My vege friend says you used to be able to get a decent vege option most places, but now the one option for weirdos is vegan, which isn't half so tasty.


----------



## mudsticks (2 Jan 2020)

mudsticks said:


> If you don't fancy 'Veganuary.
> 
> Try 'Regenuary'...
> 
> ...


Sorry awfully forward, but it got back-ended on the last page. 

I'm repeating cos I think it's a viable option for those who truly care about food and it's impact. 

'Going vegan' to save the planet is a tad simplistic. 

Avocado's _do_ grow on trees, but not in this country, and not without a lot of inputs generally. 

As those of us in the Regen' Ag circles are often wont to say

*"It's the how, not the cow" *



swee'pea99 said:


> My vege friend says you used to be able to get a decent vege option most places, but now the one option for weirdos is vegan, which isn't half so tasty.



They could take their own, organic cheese to sprinkle on the top.. 

I was vegetarian for fifteen years or so.. 

Now I eat a bit of meat if it's from a good source.


----------



## fossyant (2 Jan 2020)

Not a chance. I do usually have far more veg on my plate, but beef and chicken is my favourite.

Recently went to Bem Brazil in Manchester. Had no carbs, but salad and non stop meat served from skewers. Stayed away from rice, potatoes and chips..


----------



## roubaixtuesday (3 Jan 2020)

PK99 said:


> Indian Hindu friends are Vegetarian and no problem to cook for.
> 
> Vegans, on the otherhand:
> 
> https://www.veganlifemag.com/should-vegans-eat-figs/



Cheers PK. 

I think you may have found quite an obscure issue there...


----------



## steveindenmark (3 Jan 2020)

Each to his own. 

I like chicken and fish. 🐔🐠😁


----------



## newfhouse (3 Jan 2020)

steveindenmark said:


> Each to his own.
> 
> I like chicken and fish. 🐔🐠😁


Not really each to his own, is it? Industrial fishing and meat production affects everybody negatively, not just the consumer. “Like” sounds a bit selfish as a justification.


----------



## mudsticks (3 Jan 2020)

newfhouse said:


> Not really each to his own, is it? Industrial fishing and meat production affects everybody negatively, not just the consumer. “Like” sounds a bit selfish as a justification.

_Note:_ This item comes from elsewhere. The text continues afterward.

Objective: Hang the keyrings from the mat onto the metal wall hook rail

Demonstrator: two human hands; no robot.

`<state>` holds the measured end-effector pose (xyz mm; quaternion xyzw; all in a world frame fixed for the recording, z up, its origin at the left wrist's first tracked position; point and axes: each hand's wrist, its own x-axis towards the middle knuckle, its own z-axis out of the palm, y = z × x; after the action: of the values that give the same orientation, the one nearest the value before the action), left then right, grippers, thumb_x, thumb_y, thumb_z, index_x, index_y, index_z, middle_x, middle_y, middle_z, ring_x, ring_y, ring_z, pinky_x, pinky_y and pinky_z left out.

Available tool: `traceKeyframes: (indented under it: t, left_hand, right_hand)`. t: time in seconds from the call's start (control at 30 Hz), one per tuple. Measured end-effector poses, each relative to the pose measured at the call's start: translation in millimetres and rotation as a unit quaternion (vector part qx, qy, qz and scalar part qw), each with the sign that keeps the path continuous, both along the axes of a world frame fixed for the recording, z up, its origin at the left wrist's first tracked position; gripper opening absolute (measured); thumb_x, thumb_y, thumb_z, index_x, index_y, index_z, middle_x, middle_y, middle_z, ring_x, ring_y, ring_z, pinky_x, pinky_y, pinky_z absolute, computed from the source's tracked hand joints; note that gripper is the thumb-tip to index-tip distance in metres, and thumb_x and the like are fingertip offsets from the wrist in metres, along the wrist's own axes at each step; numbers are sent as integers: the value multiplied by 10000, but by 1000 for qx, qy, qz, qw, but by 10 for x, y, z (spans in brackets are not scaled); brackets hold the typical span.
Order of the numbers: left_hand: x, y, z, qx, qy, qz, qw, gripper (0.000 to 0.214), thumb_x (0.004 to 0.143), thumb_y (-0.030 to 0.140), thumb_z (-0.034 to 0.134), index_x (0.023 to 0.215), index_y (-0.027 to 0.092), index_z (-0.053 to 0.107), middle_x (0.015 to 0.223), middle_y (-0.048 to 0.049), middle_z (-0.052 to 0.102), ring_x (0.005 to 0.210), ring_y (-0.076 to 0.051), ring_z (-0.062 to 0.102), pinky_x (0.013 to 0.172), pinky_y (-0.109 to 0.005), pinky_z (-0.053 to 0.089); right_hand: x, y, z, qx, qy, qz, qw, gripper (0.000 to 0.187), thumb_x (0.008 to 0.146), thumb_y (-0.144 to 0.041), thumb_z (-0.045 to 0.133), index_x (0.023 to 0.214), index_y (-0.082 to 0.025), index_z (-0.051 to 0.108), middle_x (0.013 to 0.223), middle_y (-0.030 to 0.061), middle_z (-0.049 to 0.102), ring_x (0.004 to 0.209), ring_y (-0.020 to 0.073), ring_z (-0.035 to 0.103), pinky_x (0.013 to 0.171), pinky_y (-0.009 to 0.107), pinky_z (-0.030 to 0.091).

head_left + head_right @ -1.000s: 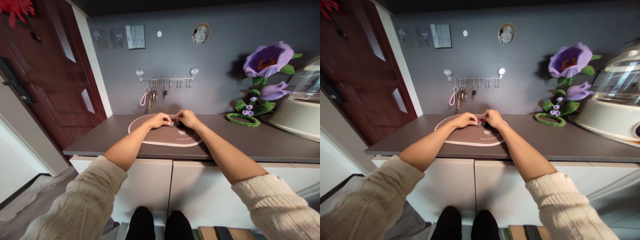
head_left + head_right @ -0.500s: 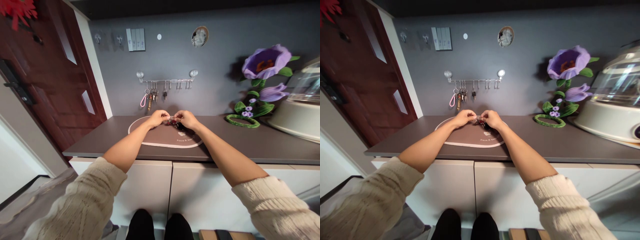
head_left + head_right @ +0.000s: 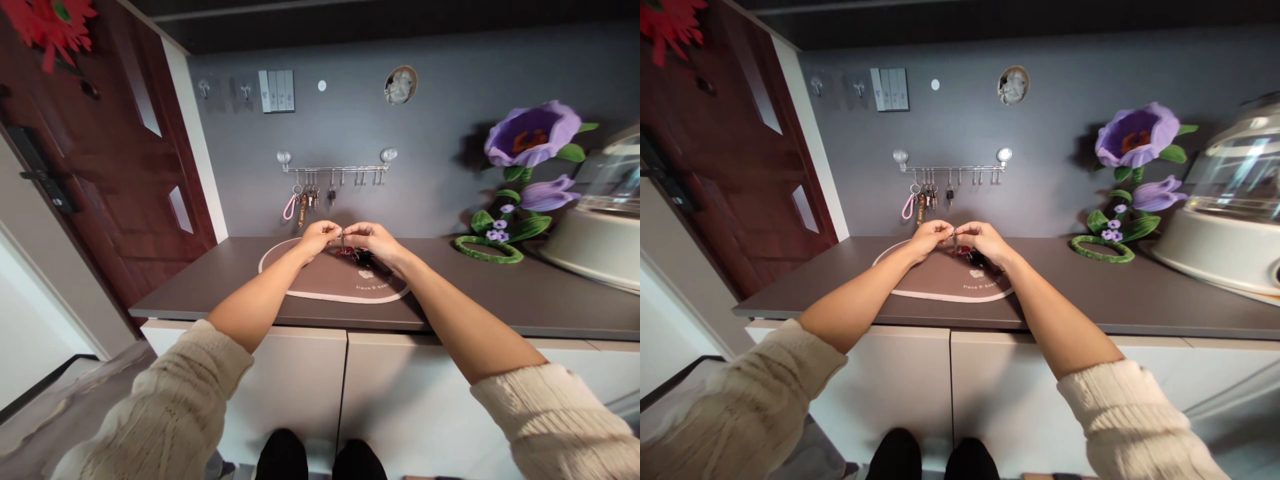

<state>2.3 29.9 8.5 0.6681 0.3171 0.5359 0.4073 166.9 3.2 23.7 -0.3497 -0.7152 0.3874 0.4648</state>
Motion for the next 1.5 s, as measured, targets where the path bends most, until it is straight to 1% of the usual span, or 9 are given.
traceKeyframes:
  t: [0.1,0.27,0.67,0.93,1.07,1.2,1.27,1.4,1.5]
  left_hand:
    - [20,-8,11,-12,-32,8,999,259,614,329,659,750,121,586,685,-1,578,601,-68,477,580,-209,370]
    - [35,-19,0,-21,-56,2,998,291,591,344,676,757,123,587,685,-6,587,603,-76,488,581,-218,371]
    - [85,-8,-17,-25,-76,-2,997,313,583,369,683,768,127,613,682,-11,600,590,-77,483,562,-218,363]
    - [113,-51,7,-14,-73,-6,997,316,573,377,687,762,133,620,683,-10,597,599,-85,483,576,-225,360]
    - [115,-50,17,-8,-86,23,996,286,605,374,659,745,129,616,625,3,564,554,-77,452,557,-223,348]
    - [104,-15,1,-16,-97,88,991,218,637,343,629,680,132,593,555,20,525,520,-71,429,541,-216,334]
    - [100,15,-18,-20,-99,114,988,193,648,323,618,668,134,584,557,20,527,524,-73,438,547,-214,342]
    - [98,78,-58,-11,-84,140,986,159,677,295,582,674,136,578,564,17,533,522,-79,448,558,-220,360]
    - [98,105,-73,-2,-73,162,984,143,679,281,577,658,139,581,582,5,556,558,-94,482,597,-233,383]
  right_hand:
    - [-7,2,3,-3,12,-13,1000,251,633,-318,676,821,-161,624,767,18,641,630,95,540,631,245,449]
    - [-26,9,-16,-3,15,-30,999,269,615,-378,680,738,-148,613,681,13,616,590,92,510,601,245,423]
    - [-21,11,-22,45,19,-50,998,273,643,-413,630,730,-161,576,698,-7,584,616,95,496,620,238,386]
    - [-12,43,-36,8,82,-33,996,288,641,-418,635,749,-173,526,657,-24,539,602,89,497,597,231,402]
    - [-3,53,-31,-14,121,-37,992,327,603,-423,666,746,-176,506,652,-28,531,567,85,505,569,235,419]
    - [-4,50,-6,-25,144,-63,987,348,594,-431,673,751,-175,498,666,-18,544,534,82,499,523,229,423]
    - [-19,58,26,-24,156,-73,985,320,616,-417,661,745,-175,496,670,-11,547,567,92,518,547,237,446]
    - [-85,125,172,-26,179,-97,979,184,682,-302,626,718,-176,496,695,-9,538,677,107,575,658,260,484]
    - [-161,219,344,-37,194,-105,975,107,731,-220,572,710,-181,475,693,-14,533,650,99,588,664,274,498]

The good news is that you can get sustainably sourced chicken and fish. 

You just have to pay more, in the case of chicken, or sometimes eat the odder sorts of fish. 

Industrial farming of animals is an abomination. 
Industrialised farming of any sort, is very bad for the environment.


----------



## EltonFrog (3 Jan 2020)

Not vegan and not vegetarian either.
For three reasons
1. Bacon.
2. Sausages.
3. Cheese.


----------



## MarkF (3 Jan 2020)

CarlP said:


> Not vegan and not vegetarian either.
> For three reasons
> 1. Bacon.
> 2. Sausages.
> 3. Cheese.



Number 2 is the sort of "food" that l would never contemplate putting in my body, l mean, you have no idea what you are consuming!

Went into an abbtoir via work as a young man, came out a veggie. MrsF moved to vegan from veggie a couple of years back on the behest of my radicalised vegan daughter. I've now gone vegan and it'll make FA all difference to my diet really.

My 2 sons are meat eaters & we are fine with that, just not the production of it. A future generation will look back in horror at these times and rightly so.


----------



## Edwardoka (3 Jan 2020)

Went vegetarian a few years back (I think I've previously mentioned my andouillette misadventure once or eighteen times), honestly don't miss it. Ignoring the ethics, the smell of meat is properly repugnant.

Gave up eggs a couple of years ago - the stuff that happens in hatcheries is too horrid to ignore.

Veganism is currently too far for me, because of dairy. That's a project for when I get my life back on track.


----------



## BoldonLad (3 Jan 2020)

Fab Foodie said:


> Not quite, we’re going* dry and meat-free*.



What! just for January?, in which case, it will soon be over. Chin up.


----------



## AndyRM (3 Jan 2020)

https://www.greggs.co.uk/vsb-locator?sf227337306=1


----------



## PK99 (3 Jan 2020)

roubaixtuesday said:


> Cheers PK.
> 
> I think you may have found quite an obscure issue there...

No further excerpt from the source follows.